= Danza de los Diablitos =

Festival in Costa Rica

Danza de los Diablitos (The Dance of the Little Devils) is a three-day annual festival, held December 31 through January 2 by the Boruca people, an indigenous people in Costa Rica. The male participants of the tribe perform a ritual dance re-enacting the Spanish conquest wearing elaborate costumes. The most important part of the costumes are the masks. With the mask, each member is empowered to fight and dispel the evil of the Spanish invaders who are represented by a mock bull.
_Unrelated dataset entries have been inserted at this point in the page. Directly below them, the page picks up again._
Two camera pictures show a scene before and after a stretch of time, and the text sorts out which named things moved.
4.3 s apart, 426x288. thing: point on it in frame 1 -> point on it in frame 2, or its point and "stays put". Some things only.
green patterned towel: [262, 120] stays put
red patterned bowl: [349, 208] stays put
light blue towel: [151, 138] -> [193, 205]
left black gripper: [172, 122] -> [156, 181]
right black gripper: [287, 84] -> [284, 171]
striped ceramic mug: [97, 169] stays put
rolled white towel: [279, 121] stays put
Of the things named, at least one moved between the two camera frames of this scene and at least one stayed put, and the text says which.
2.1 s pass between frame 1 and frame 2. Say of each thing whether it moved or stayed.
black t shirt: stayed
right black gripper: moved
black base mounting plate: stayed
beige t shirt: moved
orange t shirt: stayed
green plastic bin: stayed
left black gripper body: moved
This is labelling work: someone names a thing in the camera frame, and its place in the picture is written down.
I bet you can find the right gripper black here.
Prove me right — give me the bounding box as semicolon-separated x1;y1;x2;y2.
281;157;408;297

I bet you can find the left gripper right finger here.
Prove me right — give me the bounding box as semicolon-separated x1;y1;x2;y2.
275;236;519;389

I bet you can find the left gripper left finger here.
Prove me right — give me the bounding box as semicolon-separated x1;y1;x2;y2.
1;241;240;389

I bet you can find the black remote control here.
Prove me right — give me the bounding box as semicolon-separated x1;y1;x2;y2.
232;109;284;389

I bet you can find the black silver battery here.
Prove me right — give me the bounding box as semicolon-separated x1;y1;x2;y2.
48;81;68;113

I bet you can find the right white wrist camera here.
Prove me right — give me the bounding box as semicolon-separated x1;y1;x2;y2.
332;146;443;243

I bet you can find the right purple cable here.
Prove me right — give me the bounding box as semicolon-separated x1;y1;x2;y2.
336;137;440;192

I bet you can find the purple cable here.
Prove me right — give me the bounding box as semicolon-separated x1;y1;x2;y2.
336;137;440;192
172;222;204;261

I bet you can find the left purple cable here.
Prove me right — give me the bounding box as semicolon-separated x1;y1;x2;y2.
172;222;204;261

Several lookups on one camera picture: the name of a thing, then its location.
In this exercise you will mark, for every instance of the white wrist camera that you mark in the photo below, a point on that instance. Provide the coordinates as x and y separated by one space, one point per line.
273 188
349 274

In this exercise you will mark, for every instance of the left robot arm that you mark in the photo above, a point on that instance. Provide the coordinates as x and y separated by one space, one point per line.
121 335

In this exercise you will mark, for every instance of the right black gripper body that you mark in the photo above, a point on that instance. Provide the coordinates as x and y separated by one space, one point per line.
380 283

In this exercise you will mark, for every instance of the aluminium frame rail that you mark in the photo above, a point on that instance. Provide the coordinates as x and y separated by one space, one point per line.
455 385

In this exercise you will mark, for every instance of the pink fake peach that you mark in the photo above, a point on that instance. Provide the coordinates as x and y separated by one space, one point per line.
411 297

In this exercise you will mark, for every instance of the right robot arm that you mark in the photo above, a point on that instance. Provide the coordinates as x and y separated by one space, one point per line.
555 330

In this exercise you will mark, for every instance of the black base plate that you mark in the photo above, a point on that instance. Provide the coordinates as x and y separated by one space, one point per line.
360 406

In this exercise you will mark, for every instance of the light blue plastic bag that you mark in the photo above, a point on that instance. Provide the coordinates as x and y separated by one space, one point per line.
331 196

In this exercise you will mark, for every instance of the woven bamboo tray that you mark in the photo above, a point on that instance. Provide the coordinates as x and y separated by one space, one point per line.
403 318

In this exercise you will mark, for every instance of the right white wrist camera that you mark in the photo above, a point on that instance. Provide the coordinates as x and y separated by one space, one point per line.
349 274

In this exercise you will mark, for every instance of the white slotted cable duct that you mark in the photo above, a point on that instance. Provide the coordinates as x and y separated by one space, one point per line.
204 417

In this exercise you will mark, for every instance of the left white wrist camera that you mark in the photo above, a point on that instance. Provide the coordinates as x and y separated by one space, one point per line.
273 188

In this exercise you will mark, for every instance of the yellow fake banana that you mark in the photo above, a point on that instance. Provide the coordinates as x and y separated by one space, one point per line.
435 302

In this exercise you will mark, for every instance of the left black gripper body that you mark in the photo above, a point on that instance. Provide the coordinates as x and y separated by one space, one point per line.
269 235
The festival masks use demon features, which the indigenous people adopted symbolically from the Spanish Catholics.

This re-enactment finds the Borucans triumphant over the Spanish. The victory celebrates the identity and existence of the Borucan people against past enemies, as well as current threats to their community and way of life. As the modern world encroaches, indigenous people have struggled to find a balance that retains their spirituality and harmony with nature. Their past and their art demonstrate acknowledgment that they are part of the natural world. Remembering who they are and where they come from serves to reinforce their identity. It will hopefully bring them into the future.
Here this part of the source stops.